As Syria falls deeper into economic crisis, some have questioned the potential cost of coloured election posters which lined the country’s capital, pointing out that such campaigns were pointless when the outcome of the election was widely predictable.

Meanwhile, others online have shared images of a poster that emerged on 25 May seemingly confirming and celebrating Assad’s re-election, despite the lack of confirmation of such a result.

Translation: Although the elections have not yet taken place. 

Others have expressed their shock at the level of support for Assad in government-held parts of Syria.

In one video which has circulated online, members of the Syrian Syndicate of Pharmacists appear to be dancing to pro-Assad songs while holding posters of the president.  

Translation: This happened in the pharmacists' syndicate in Damascus 

One user re-posted the video, commenting “By the way, this is Syria, not North Korea”.

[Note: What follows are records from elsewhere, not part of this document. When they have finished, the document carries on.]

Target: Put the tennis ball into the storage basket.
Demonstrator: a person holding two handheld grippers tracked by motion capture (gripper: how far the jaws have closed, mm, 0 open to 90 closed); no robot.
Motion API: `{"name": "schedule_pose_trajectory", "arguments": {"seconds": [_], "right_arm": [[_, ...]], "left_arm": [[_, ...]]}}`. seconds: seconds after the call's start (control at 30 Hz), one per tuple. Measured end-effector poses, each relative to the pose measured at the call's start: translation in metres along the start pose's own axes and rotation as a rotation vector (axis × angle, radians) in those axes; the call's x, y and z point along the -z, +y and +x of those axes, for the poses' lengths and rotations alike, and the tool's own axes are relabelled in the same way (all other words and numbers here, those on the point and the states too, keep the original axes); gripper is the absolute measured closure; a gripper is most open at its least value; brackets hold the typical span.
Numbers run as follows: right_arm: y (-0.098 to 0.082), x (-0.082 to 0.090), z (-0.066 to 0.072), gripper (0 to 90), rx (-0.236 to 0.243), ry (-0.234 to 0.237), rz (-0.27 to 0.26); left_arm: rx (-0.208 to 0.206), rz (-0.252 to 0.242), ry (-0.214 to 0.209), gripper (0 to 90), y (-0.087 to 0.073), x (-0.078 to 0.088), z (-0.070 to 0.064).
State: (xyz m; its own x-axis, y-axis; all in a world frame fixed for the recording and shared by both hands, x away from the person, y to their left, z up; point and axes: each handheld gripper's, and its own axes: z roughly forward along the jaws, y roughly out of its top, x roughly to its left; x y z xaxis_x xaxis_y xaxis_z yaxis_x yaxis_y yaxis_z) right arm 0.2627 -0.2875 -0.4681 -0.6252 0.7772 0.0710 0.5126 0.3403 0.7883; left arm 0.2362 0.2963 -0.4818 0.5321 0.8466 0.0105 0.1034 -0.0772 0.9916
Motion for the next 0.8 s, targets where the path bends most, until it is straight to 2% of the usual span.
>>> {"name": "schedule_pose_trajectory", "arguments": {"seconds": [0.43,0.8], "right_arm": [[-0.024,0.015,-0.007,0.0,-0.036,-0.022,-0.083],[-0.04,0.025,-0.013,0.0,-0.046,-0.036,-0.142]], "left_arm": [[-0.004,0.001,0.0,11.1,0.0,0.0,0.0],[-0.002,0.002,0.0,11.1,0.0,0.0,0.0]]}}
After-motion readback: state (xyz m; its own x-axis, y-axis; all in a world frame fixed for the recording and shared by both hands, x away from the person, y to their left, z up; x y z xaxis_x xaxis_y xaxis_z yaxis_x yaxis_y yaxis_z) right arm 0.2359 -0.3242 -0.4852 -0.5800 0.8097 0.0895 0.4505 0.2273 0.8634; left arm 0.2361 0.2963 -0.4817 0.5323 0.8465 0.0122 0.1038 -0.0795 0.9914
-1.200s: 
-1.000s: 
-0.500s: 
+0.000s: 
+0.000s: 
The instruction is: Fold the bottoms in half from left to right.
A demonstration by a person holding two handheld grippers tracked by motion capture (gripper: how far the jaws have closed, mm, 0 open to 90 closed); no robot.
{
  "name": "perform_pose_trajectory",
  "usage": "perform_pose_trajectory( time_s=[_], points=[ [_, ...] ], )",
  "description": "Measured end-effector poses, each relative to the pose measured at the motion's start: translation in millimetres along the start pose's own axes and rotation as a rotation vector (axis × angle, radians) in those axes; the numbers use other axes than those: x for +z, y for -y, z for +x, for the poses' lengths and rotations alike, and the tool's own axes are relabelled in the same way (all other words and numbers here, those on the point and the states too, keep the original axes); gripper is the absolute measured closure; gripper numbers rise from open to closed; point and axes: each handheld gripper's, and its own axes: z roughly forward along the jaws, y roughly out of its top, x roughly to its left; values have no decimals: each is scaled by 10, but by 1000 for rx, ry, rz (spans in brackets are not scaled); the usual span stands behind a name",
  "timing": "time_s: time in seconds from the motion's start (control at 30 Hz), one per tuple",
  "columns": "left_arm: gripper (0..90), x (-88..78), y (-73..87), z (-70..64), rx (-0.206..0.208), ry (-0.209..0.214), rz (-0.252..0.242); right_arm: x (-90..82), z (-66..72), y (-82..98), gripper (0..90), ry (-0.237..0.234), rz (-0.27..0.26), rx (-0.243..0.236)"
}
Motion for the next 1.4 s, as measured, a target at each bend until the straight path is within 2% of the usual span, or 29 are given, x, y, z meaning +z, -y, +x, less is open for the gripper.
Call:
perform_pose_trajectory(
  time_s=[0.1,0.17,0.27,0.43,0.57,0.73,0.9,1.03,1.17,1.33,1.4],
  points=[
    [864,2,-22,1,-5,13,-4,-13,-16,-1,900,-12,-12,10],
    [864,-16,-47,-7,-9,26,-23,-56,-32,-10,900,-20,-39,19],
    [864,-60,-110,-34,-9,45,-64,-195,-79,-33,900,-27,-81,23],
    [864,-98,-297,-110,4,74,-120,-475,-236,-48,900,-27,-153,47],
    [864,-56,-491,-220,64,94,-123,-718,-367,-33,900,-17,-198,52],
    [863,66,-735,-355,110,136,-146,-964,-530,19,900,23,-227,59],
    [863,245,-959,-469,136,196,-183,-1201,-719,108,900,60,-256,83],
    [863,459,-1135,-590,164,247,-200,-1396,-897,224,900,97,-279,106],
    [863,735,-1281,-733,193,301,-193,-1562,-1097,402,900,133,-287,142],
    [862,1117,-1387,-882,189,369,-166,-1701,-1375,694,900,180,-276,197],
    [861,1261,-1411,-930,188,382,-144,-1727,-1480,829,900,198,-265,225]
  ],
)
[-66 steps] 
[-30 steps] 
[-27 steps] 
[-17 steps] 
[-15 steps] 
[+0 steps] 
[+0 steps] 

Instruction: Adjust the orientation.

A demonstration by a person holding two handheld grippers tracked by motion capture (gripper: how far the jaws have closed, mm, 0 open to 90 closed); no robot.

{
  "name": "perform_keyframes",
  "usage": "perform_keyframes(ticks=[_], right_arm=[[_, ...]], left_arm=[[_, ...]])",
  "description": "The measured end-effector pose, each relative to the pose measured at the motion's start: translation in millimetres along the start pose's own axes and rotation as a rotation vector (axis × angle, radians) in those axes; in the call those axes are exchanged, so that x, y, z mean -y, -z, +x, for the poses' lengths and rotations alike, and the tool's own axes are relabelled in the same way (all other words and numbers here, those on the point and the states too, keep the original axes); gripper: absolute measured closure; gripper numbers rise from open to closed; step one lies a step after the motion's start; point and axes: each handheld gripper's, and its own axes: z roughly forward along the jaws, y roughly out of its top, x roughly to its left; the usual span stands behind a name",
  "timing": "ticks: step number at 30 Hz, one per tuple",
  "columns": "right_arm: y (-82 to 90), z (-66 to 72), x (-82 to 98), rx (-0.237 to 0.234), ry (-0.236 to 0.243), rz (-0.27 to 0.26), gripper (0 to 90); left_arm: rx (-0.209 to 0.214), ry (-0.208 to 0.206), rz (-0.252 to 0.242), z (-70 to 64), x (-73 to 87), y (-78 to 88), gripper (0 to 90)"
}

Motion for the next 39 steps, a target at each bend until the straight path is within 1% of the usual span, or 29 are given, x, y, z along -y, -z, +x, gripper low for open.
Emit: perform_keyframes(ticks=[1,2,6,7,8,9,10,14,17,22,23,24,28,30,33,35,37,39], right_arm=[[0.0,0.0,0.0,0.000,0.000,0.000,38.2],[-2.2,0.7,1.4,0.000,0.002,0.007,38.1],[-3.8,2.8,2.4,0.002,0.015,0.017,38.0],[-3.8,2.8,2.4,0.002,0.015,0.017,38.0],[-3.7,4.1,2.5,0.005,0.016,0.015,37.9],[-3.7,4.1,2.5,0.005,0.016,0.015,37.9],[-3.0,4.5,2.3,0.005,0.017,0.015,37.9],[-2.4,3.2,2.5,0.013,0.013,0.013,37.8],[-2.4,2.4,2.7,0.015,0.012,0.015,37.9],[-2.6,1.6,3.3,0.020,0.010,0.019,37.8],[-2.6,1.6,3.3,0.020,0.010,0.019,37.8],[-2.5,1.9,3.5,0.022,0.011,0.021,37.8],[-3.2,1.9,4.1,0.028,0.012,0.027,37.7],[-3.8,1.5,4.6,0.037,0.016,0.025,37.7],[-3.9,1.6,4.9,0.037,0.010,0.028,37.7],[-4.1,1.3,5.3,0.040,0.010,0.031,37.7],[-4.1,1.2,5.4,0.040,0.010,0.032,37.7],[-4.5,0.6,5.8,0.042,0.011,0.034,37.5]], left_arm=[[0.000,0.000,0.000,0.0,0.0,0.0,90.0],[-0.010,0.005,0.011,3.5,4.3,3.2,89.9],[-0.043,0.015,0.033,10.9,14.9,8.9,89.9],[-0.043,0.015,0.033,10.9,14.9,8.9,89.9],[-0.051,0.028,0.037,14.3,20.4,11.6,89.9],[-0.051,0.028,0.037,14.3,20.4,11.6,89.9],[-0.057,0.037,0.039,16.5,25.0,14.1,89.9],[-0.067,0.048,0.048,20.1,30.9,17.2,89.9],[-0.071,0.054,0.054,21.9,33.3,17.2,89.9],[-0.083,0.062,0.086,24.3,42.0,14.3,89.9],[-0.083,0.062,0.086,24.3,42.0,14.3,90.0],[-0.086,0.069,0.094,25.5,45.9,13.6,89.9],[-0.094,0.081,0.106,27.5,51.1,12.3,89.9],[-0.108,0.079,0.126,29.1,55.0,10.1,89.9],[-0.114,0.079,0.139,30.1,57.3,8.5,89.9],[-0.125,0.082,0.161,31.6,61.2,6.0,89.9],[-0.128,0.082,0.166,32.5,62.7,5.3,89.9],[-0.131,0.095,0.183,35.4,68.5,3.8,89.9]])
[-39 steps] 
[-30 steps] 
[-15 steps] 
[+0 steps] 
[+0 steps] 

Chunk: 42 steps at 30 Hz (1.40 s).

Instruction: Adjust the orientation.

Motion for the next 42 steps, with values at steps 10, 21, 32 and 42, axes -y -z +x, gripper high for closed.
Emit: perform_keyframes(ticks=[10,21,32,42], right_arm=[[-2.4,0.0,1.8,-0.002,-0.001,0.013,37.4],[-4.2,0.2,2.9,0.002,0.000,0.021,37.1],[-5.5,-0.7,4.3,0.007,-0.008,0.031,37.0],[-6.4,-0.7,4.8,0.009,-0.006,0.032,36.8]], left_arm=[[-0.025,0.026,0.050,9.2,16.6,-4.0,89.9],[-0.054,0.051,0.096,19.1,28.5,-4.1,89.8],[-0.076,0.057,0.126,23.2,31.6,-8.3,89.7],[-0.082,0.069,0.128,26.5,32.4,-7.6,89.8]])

Images of Assad casting his vote in the city of Douma have also been widely shared online, with the president being accused of performative democracy.

The location chosen for the Syrian president to cast his vote sparked controversy. Located 10km northeast of Damascus, the city of Douma witnessed numerous escalations of conflict during the early stages of the Syrian Civil War.

One of the most notable was in 2018, when the city was the target of four separate chemical attacks which occurred over the span of four months in which at least 49 people were killed and 650 others wounded.

As Syria enters its 11th year of conflict, it remains the world's largest source country of refugees, with 6.6 million having fled the nation since 2011, according to the United Nations.